Stored data

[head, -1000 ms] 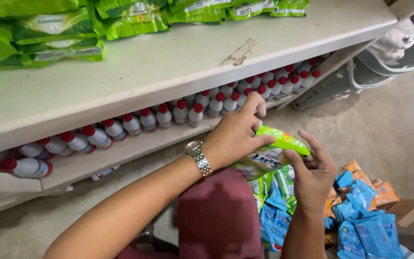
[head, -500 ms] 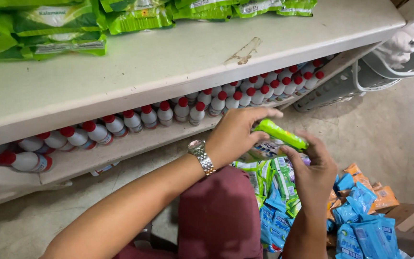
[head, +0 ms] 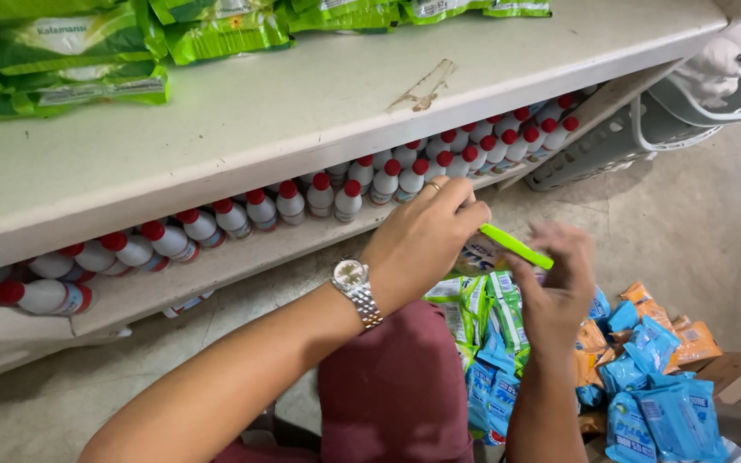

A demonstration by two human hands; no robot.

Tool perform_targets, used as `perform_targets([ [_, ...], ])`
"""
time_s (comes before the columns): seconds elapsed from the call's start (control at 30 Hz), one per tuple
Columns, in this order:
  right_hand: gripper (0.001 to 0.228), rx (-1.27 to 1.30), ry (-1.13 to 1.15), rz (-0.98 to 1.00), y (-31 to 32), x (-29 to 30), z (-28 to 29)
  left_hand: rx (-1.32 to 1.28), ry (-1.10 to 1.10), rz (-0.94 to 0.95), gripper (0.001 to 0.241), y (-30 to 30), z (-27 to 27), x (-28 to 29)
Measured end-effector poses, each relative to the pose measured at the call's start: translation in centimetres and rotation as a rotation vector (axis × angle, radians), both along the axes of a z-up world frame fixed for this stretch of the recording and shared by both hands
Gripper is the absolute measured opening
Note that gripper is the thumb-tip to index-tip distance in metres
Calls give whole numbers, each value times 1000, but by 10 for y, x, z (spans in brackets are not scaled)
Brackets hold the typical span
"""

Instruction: Stocking and organizing sachets of detergent and soap on grocery store shelves.

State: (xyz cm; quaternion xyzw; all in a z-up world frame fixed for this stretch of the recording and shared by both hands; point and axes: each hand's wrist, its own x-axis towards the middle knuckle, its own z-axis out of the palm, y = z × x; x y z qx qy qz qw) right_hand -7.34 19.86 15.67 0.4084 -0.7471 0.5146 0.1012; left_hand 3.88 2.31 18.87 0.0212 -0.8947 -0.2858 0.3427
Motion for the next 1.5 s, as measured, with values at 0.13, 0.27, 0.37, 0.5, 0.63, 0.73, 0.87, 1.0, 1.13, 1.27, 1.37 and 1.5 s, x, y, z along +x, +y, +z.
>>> perform_targets([
  [0.13,54,-82,-391,338,-10,-13,-30,33,65,-53,15,-7,18,7],
  [0.27,46,30,-673,355,-9,-21,-58,166,167,-92,23,-19,19,11],
  [0.37,40,-80,-687,367,-13,-19,-54,472,185,-282,41,-31,16,7],
  [0.5,43,-245,-760,418,-15,-7,-25,706,-142,-311,59,-39,-13,2],
  [0.63,50,-446,-807,495,-14,-2,-2,586,-247,-364,48,-38,-15,7],
  [0.73,51,-535,-859,507,-10,-1,2,505,-319,-296,45,-30,-5,13],
  [0.87,50,-603,-929,432,-15,3,5,442,-230,-285,37,-18,-6,21],
  [1.0,49,-609,-923,402,-28,12,7,512,-229,-203,66,-8,-12,22],
  [1.13,47,-555,-886,442,-24,12,4,580,-47,-257,40,-3,-28,30],
  [1.27,47,-409,-848,475,-11,12,4,753,-361,-148,32,8,-11,54],
  [1.37,50,-256,-706,466,21,14,-3,805,-579,-86,32,24,19,85],
  [1.5,62,-2,-525,422,90,3,-40,432,-540,56,47,72,-43,125],
])
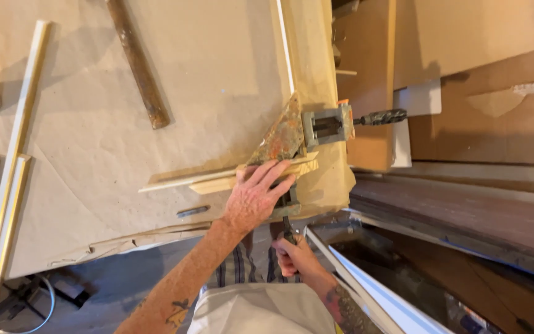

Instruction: The person is assembling a wooden frame by applying glue to thin wood strips, trimming them with a utility knife, and securing them in a corner clamp.

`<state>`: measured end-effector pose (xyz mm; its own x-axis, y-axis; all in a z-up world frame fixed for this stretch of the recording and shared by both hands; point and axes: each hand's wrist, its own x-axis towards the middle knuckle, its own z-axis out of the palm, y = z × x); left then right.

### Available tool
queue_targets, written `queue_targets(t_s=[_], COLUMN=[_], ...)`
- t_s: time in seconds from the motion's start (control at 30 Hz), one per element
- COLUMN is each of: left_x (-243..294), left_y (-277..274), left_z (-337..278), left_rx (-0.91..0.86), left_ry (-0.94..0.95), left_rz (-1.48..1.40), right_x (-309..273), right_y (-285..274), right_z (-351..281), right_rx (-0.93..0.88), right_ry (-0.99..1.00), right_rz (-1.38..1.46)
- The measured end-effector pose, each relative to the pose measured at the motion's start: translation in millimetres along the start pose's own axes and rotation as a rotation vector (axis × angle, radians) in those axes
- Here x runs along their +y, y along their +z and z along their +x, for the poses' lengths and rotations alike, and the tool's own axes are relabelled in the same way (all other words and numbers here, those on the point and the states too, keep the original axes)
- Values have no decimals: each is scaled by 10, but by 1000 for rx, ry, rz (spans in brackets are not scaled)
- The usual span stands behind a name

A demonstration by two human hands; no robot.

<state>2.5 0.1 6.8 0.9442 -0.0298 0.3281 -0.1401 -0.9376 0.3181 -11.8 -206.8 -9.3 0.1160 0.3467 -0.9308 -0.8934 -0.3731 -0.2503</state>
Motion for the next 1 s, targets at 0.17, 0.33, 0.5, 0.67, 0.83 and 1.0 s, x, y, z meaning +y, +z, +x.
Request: queue_targets(t_s=[0.17, 0.33, 0.5, 0.67, 0.83, 1.0], left_x=[15, 31, -167, -194, -290, -381], left_y=[-28, 21, 90, 54, 2, -133], left_z=[73, 303, 599, 729, 733, 853], left_rx=[46, 21, -147, -172, -163, -343], left_ry=[-22, -36, 83, 98, 135, 265], left_rz=[-4, 68, 45, 78, 30, 81], right_x=[-507, -1506, -2859, -3571, -3793, -3864], right_y=[219, -4, -165, -165, -72, 93], right_z=[-434, -1005, -401, 796, 1161, 868], right_rx=[-31, -80, 295, 134, 28, 21], right_ry=[-89, 1, -966, -896, -815, -621], right_rz=[-266, -1367, -990, -834, -567, -655])
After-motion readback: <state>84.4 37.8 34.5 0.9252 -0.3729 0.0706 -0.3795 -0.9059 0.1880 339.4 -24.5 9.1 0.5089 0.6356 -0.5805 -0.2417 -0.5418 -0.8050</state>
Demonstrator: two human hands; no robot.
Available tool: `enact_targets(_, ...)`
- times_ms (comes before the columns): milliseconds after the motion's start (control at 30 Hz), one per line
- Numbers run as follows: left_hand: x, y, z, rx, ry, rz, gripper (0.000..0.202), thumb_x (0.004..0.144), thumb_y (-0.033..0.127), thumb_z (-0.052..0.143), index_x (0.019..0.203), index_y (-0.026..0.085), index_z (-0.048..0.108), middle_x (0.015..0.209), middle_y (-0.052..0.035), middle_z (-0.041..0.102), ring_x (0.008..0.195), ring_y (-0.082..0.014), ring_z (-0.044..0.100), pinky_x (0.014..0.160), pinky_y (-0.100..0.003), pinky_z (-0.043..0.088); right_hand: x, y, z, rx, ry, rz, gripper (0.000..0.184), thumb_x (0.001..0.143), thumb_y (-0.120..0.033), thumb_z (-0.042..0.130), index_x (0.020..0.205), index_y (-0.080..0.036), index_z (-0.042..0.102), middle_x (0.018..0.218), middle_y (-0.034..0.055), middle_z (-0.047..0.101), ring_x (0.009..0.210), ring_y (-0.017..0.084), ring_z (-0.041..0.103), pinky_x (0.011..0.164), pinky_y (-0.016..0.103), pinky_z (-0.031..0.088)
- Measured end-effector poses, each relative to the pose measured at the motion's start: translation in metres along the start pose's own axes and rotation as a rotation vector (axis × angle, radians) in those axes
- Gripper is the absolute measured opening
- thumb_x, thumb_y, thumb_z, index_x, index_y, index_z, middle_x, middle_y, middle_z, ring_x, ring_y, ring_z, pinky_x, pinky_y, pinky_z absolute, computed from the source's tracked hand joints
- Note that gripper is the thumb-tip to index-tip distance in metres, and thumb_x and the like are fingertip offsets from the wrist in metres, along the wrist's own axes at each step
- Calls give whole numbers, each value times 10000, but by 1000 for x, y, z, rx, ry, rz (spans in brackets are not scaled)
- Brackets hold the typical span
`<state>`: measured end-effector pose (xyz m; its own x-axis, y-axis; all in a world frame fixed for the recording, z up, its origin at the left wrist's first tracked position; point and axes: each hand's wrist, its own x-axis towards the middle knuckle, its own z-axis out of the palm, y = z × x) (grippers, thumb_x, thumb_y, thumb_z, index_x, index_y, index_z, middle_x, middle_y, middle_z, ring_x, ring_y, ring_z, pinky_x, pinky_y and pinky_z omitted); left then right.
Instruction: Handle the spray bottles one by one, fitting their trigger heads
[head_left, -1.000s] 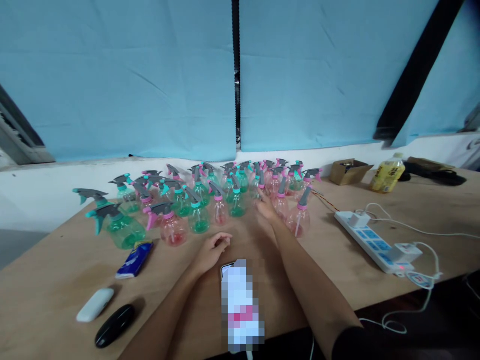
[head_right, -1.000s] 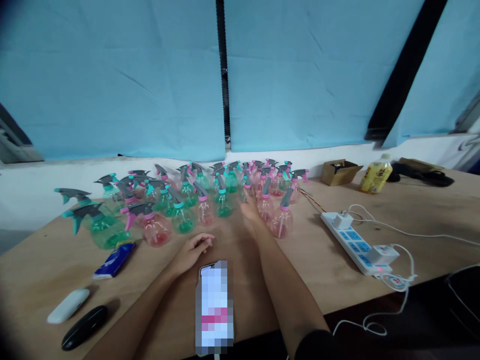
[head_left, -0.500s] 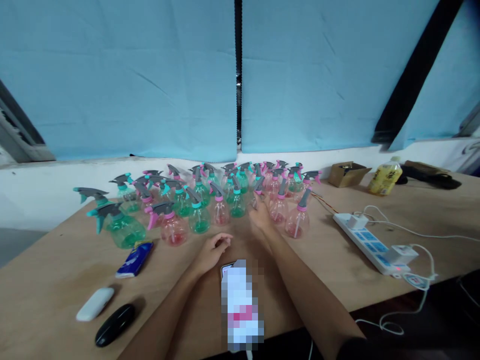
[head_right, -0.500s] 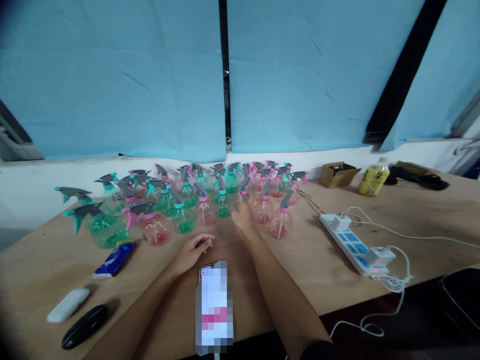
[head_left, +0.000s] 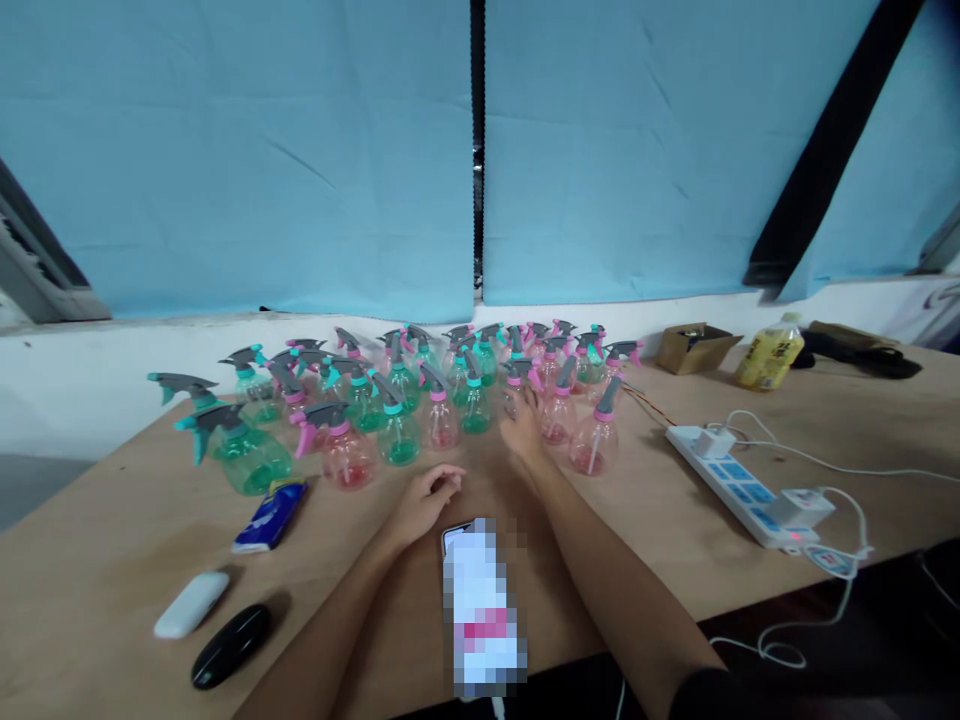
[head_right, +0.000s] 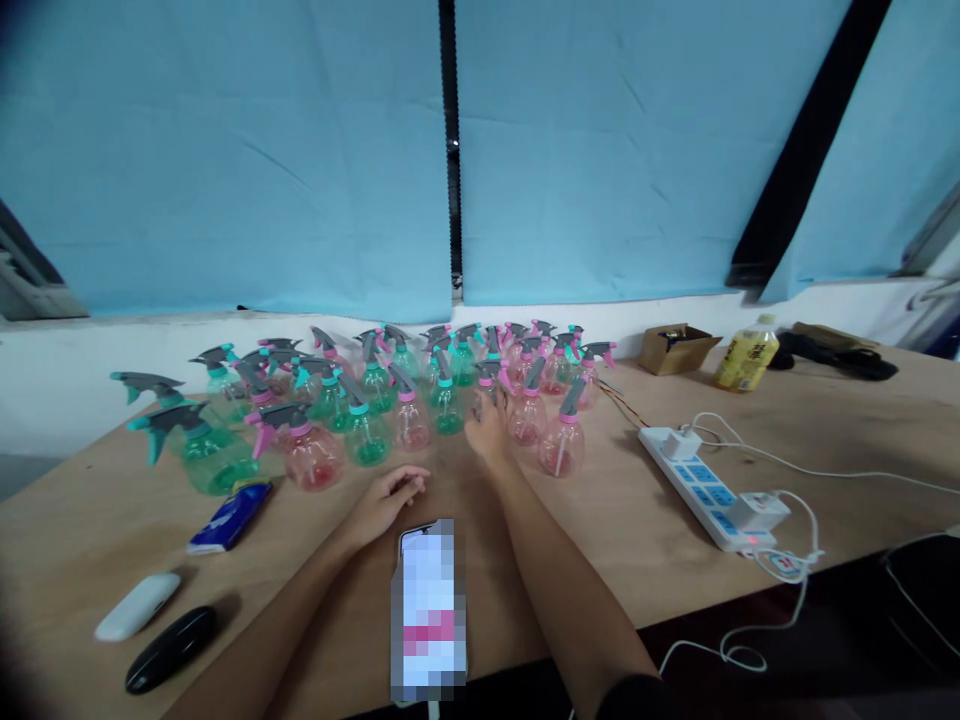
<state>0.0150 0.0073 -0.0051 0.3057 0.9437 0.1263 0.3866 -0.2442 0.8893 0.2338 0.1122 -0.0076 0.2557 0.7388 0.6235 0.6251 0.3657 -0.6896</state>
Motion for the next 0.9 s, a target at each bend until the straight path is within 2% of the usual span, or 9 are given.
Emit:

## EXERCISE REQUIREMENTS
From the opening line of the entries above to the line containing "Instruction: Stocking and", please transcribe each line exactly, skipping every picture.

## YOUR RESPONSE
[head, -1000 ms] 
[head, -500 ms] 
[head, +0 ms] 

A demonstration by two human hands; no robot.

Tool perform_targets, used as `perform_targets([ [_, ...], ])`
"""
time_s (comes before the columns): seconds elapsed from the call's start (control at 30 Hz), one per tuple
Columns, in this order:
  right_hand: gripper (0.001 to 0.228), rx (-1.27 to 1.30), ry (-1.13 to 1.15), rz (-0.98 to 1.00), y (-31 to 32), x (-29 to 30), z (-28 to 29)
  left_hand: rx (-1.32 to 1.28), ry (-1.10 to 1.10), rz (-0.94 to 0.95), gripper (0.001 to 0.241), y (-30 to 30), z (-27 to 27), x (-28 to 29)
Measured end-effector poses, each relative to the pose measured at the call's start: translation in centimetres and rotation as a rotation vector (axis × angle, radians), both along the axes of a z-up world frame fixed for this stretch of the recording and shared by both hands
Gripper is the absolute measured opening
Note that gripper is the thumb-tip to index-tip distance in metres
Calls give whole numbers, each value times 1000, but by 10 for y, x, z (spans in brackets are not scaled)
Brackets hold the typical span
"""

Instruction: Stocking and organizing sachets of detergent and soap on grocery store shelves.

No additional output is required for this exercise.